Chemical probes for studying polyamine-protein interactions in live cells

Humans like to think of themselves as biologically complex organisms. However, when the data obtained from various genome sequencing projects was published in early 2000s, it turned out that the human genome is smaller than originally predicted and not even much bigger than that of a fruit fly, which is a model organism used in biological studies. But if not from the genome itself, where does the human complexity come from? In fact, the biological complexity arises not on the level of the genes but on the level of the molecular machines of the cell i.e. proteins, which are synthesized (translated) according to the information contained in the genome. After the synthesis (post-translationally) structures and functions of proteins are modulated in extraordinarily diverse ways creating biological complexity, and this modulation often involves interactions with small molecules produced in the body.

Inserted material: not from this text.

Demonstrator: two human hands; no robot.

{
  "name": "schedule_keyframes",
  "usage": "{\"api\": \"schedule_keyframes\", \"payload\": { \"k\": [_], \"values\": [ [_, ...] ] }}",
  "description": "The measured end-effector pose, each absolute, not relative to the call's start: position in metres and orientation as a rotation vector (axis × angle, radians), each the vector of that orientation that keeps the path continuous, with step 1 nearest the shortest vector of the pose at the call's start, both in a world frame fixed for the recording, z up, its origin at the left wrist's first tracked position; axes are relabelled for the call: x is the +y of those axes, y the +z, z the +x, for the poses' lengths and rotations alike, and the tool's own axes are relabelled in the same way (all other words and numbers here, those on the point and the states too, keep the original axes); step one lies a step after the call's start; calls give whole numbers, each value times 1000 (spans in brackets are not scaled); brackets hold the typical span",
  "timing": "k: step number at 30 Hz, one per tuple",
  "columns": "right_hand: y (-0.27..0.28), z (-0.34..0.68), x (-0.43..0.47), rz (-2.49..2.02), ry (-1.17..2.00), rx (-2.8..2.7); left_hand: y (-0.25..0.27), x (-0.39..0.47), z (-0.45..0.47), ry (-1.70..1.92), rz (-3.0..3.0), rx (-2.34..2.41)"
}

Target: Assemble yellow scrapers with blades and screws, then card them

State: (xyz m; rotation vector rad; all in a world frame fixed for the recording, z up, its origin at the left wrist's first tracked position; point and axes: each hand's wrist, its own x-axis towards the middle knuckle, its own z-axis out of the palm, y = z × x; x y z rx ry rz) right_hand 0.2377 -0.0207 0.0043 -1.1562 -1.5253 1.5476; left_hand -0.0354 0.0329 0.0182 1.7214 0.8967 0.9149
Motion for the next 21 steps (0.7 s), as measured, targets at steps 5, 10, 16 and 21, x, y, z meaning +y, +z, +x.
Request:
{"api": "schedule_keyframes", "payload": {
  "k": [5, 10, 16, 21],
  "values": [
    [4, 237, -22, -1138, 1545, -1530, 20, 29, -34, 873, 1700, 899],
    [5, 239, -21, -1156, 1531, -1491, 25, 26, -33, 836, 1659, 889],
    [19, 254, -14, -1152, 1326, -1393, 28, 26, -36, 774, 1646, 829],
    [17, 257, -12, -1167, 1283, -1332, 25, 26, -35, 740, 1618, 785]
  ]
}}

To date, interactions of proteins with dozens of small molecules have been reported. Some of them are known to be permanent, and others to be dynamic in nature. The permanent interactions always involve formation of a chemical bond whereas the dynamic ones may also involve more transient (non-covalent binding) mechanisms. It is very important to understand various aspects of the small molecule-protein interactions since many of those extensively studied interactions have been proven to be essential for regulation of major cellular processes and importantly, when dysregulated, lead to the development of diseases. However, due to their mostly dynamic nature and often low abundance, these interactions are very difficult to study, and there is only a limited molecular toolset that allows small molecule-protein interactions to be interrogated in living cells or organisms.

For my project, I chose to study interactions of proteins with endogenous polyamines(putrescine, spermidine, spermine), ubiquitous molecules that are essential for cell differentiation, growth, and programmed cell death, whereas dysregulation of cellular levels of these molecules have been implicated in the development and progression of diseases, such as neurodegenerative disorders or cancer. Importantly, polyamine-protein interaction is a molecular phenomenon that on one hand has been shown to control key biological processes and on the other remains mysterious as it has not been investigated extensively enough. Furthermore, the emerging evidence supported dual bond-forming/non-covalent mode of these interactions. In this project, I intend to determine which human proteins interact with polyamines, and with which one of the three endogenous polyamines they do interact preferentially. I will also investigate which polyamine-protein interactions are non-covalent and which are bond-forming, and for the latter which are permanent and which are reversible. I will further perform a detailed study on the significance the interaction with polyamine has on the function of proteins of known importance in health and disease (cancer).

I plan to utilize advanced molecular tools (chemical probes) that I have designed specifically for this project. The probes will closely resemble polyamines naturally occurring in the cell and will be therefore well recognizable by the interacting proteins in living cells. However, unlike the natural polyamines the probes will be equipped with a tracer that will permit their tracking once they engage in interactions with target proteins. For the study of non-covalent interactions, the probes will be additionally equipped with a light-activatable warhead element to permit stabilization of the interaction upon irradiation with UV light, for tracking purposes. As a part of this project, the probes will be utilized to obtain maps of polyamine-protein interactions that occur in cancer cells and specific changes occurring in these interactions in the cells, in which programmed cell death has been activated.

The project is very exciting, as it will enrich our knowledge about proteins modifications in cancer cells, and it will produce new molecular reagents and technologies that could be used even beyond its current scope. For example, they could be applied for high throughput screening of anomalies in polyamine-protein interaction in various other human pathologies with the ultimate goal of identification and validation of novel pharmacological targets and medicines.